**Task objective**. Please transcribe the listing below in full and word for word, without its pictures.
● ● ● ● ● ● ●
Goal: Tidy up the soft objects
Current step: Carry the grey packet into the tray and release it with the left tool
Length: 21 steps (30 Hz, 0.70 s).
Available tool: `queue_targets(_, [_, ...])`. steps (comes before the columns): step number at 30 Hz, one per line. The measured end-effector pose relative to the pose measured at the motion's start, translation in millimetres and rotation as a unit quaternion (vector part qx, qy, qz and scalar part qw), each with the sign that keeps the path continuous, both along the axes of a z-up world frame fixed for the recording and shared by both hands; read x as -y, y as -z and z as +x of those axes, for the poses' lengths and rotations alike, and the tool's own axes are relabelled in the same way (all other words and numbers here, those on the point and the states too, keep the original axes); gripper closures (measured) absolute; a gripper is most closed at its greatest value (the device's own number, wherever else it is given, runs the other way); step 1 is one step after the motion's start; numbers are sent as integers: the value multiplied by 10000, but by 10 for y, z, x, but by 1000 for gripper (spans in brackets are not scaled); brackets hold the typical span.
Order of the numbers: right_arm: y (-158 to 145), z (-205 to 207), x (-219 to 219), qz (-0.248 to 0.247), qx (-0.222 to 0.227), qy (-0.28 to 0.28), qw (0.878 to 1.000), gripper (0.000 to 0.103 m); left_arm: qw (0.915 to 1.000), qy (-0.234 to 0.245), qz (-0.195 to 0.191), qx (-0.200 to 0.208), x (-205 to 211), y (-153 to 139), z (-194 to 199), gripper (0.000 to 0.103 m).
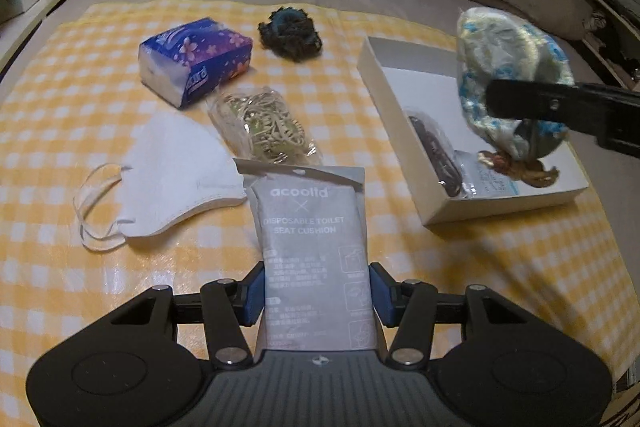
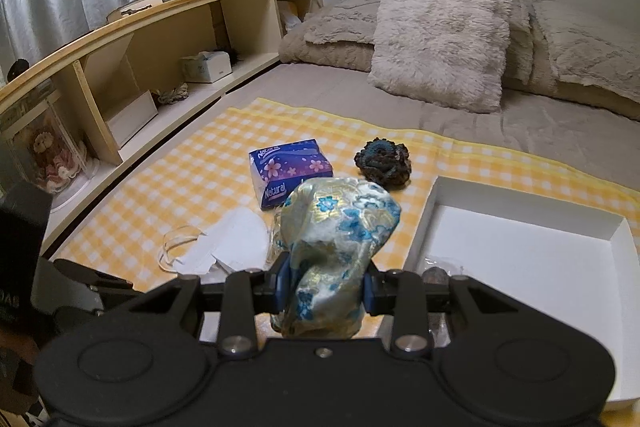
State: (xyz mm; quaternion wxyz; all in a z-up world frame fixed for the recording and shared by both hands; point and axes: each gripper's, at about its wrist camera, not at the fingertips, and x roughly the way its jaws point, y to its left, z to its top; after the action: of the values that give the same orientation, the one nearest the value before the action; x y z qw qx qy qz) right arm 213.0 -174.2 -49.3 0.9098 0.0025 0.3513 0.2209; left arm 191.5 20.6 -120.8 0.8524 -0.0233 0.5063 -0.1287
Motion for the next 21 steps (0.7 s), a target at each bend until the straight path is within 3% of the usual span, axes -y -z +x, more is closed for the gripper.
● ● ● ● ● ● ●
**Exercise result**.
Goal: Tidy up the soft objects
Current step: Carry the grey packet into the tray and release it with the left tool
Length: 21 steps (30 Hz, 0.70 s).
Available tool: `queue_targets(_, [_, ...])`. steps (comes before the columns): step number at 30 Hz, one per line. The measured end-effector pose relative to the pose measured at the motion's start, translation in millimetres and rotation as a unit quaternion (vector part qx, qy, qz and scalar part qw), each with the sign that keeps the path continuous, both along the axes of a z-up world frame fixed for the recording and shared by both hands; read x as -y, y as -z and z as +x of those axes, for the poses' lengths and rotations alike, and the tool's own axes are relabelled in the same way (all other words and numbers here, those on the point and the states too, keep the original axes); gripper closures (measured) absolute; a gripper is most closed at its greatest value (the device's own number, wherever else it is given, runs the other way); step 1 is one step after the motion's start; numbers are sent as integers: the value multiplied by 10000, but by 10 for y, z, x, but by 1000 for gripper (spans in brackets are not scaled); brackets hold the typical span.
Order of the numbers: right_arm: y (-158 to 145), z (-205 to 207), x (-219 to 219), qz (-0.248 to 0.247), qx (-0.222 to 0.227), qy (-0.28 to 0.28), qw (0.878 to 1.000), gripper (0.000 to 0.103 m); left_arm: qw (0.915 to 1.000), qy (-0.234 to 0.245), qz (-0.195 to 0.191), qx (-0.200 to 0.208), x (-205 to 211), y (-153 to 139), z (-194 to 199), gripper (0.000 to 0.103 m).
State: (xyz mm; quaternion wxyz; all in a z-up world frame fixed for the recording and shared by both hands; point and axes: each gripper's, at about its wrist camera, not at the fingertips, and x roughly the way its jaws point, y to its left, z to its top; after the action: of the values that give the same orientation, the one nearest the value before the action; x y z qw qx qy qz) right arm 213.0 -174.2 -49.3 0.9098 0.0025 0.3513 0.2209; left arm 191.5 20.6 -120.8 0.8524 -0.0233 0.5063 -0.1287
Motion for the next 21 steps (0.7 s), a target at each bend until the straight path is within 3% of the usual span, axes -y -z +x, more is closed for the gripper.

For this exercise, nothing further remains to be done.